Evangelista v. Nationwide Insurance

726 F. Supp. 1057, 1988 U.S. Dist. LEXIS 17161, 1988 WL 168606
CourtDistrict Court, S.D. Mississippi
DecidedSeptember 23, 1988
DocketCiv. A. S87-0533(G)
StatusPublished
Cited by4 cases

This text of 726 F. Supp. 1057 (Evangelista v. Nationwide Insurance) is published on Counsel Stack Legal Research, covering District Court, S.D. Mississippi primary law. Counsel Stack provides free access to over 12 million legal documents including statutes, case law, regulations, and constitutions.

Bluebook
Evangelista v. Nationwide Insurance, 726 F. Supp. 1057, 1988 U.S. Dist. LEXIS 17161, 1988 WL 168606 (S.D. Miss. 1988).

Opinion

OPINION

GEX, District Judge.

This cause comes before the Court on the motion for summary judgment on the issue of punitive damages filed by the defendant, Nationwide Insurance Company, and the Court having examined the motion, together with briefs, affidavits and exhibits submitted in response and support thereto, is of the opinion that for the reasons more fully set forth herein, the motion is well taken and should be granted.

Before turning to Nationwide’s motion, however, we emphasize the following legal principles: The movant is entitled to summary judgment only if “the pleadings, depositions, answers to interrogatories, and admissions on file, together with the affidavits, if any, show that there is no genuine issue as to any material fact and that the moving party is entitled to judgment as a matter of law.” Fed.R.Civ.P. 56(c). No factual dispute is “genuine” unless a reasonable jury could return a verdict for the nonmoving party. Anderson v. Liberty Lobby, Inc., 477 U.S. 242, 248-49, 106 S.Ct. 2505, 2510, 91 L.Ed.2d 202, 211-212 (1986). The standard for summary judgment “mirrors the standard for a directed verdict under Fed.R.Civ.P. 50(a), which is that the trial judge must direct a verdict if, under the governing law, there can be but one reasonable conclusion as to the verdict.” Id. 477 U.S. at 250, 106 S.Ct. at 2511, 91 L.Ed.2d at 213. In addition, summary judgment must be entered, “after adequate time for discovery and upon motion, against a party who fails to make a showing sufficient to establish the existence of an element essential to that party’s case and on which that party will bear the burden at trial.” Celotex v. Catrett, 477 U.S. 317, 106 S.Ct. 2548, 2552, 91 L.Ed.2d 265 (1986). Finally, in making these determinations, the Court must view the record in the light most favorable to the nonmoving party. McPherson v. Rankin, 736 F.2d 175, 178 (5th Cir.1984).

Facts

On or about October 26, 1986, Evangelista was injured in an automobile accident caused by an uninsured motorist, James Sexton. Evangelista’s vehicle was insured by Nationwide Insurance Company (Nationwide) under policy # 61-23-445-128 which provides inter alia uninsured motorists coverage for two vehicles owned by plaintiff in the aggregated amount of $35,-000.00 per person per accident, $70,000.00 per accident, and medical payment coverage of $2,000.
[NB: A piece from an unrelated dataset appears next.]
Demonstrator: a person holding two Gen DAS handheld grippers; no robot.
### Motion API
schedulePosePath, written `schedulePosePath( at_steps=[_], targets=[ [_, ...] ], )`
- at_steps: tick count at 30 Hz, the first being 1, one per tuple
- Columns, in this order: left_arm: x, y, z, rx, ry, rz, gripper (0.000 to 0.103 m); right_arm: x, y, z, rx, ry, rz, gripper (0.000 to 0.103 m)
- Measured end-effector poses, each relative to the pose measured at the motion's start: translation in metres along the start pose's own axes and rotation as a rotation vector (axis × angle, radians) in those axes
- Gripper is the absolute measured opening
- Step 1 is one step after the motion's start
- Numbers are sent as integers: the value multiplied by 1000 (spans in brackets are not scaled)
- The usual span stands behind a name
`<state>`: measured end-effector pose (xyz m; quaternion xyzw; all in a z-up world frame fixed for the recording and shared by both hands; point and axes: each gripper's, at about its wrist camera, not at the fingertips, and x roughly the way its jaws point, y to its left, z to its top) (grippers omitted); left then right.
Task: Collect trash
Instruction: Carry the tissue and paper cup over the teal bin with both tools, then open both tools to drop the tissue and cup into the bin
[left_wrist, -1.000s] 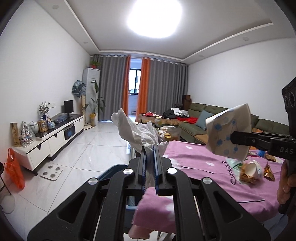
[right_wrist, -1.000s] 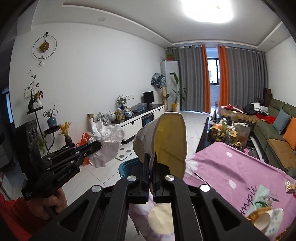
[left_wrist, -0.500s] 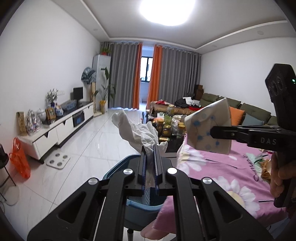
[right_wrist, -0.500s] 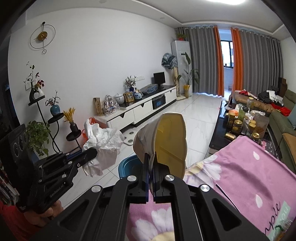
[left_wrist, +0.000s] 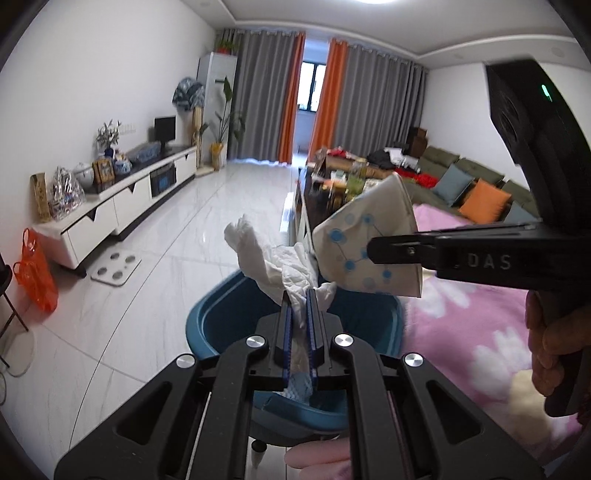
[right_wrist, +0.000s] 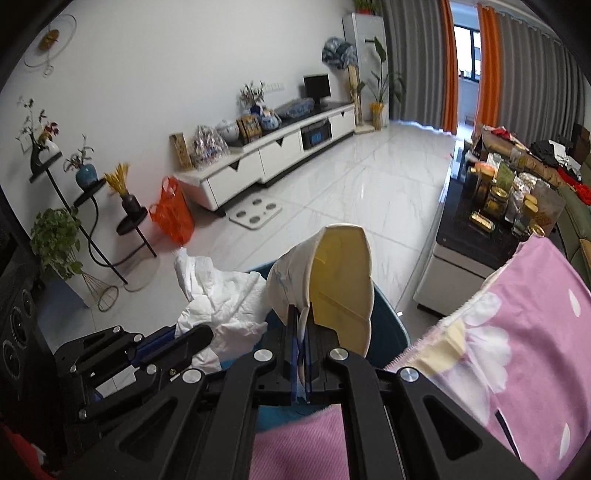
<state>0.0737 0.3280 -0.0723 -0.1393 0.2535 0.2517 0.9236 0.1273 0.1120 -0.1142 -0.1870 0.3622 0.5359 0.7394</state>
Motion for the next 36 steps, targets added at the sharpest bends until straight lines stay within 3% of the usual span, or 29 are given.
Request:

Except for the initial notification of the accident, all communication and negotiations concerning the claim arising from this accident were among and between Nationwide and counsel for plaintiff, not plaintiff. Under the uninsured provisions of the policy, Nationwide paid the policy limits on medical payments and settled the property damage claim. Unfortunately, Evangelista’s personal injury claim could not be resolved.

On April 1, 1987, counsel for plaintiff sent Nationwide demand for the personal injury claim in the amount of the policy’s stacked uninsured motorist coverage of $35,000.00. In addition to alleging a cen *1059 trally herniated disc at L4-5 and permanent disability as a result of the automobile accident, plaintiff stated she had accumulated special damages of $5,221.99 (medical bills of $2,986.34 and lost wages of $2,235.65.)

Requested wage verification was sent to Nationwide on April 14, 1987, and counsel indicated plaintiffs special damages had now risen to $5,824.18. She again offered to settle the case for the policy limits. Based upon the information provided by plaintiff, the claims adjuster was given maximum settlement authority of $12,-500.00 and on April 20, 1987, made an offer of $10,000.00 to counsel for Evangelista. After receiving plaintiffs subsequent counter-offer of $30,000.00, Nationwide advised it would pay $12,500.00. Thereafter, negotiations broke down between the parties.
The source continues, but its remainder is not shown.